TASK REQUIREMENTS: Wherever the string "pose" turns up in the data, copy the whole line.

DATA SHOWN:
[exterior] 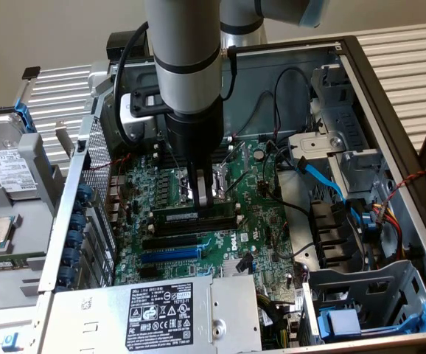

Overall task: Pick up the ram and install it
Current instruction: 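Insert the ram into the slot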

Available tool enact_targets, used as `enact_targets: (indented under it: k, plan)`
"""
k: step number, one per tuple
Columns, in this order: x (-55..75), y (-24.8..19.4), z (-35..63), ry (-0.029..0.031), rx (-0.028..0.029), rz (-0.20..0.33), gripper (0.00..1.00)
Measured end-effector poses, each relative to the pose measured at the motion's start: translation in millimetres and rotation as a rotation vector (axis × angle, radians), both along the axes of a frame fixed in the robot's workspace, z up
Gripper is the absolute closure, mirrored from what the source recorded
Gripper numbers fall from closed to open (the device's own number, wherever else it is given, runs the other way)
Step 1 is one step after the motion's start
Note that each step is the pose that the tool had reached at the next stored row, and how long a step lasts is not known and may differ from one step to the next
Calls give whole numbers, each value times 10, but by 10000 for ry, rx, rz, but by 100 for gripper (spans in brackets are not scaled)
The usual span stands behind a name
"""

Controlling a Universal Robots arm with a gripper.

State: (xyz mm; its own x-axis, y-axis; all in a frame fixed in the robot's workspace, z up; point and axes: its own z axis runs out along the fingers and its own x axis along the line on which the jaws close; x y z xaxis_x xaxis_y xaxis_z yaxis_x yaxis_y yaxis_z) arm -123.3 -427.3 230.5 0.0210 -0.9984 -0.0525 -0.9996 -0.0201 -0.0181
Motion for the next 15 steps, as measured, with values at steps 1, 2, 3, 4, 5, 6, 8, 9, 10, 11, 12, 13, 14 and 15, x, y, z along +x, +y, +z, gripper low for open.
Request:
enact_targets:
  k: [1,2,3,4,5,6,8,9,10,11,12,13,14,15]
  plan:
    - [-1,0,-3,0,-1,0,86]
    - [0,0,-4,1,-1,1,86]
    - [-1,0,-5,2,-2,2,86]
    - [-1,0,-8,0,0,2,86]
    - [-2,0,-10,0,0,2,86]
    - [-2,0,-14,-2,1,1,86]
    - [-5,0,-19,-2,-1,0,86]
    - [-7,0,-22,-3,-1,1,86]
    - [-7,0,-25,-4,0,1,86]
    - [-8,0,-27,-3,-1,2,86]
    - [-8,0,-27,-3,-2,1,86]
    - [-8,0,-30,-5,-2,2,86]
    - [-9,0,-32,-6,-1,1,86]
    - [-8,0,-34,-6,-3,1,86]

FINISHED TASK:
Measured end-effector poses, each relative to the pose measured at the motion's start: translation in millimetres and rotation as a rotation vector (axis × angle, radians), both along the axes of a frame fixed in the robot's workspace, z up
Note that each step is the pose that the tool had reached at the next stored row, and how long a step lasts is not known and may differ from one step to the next

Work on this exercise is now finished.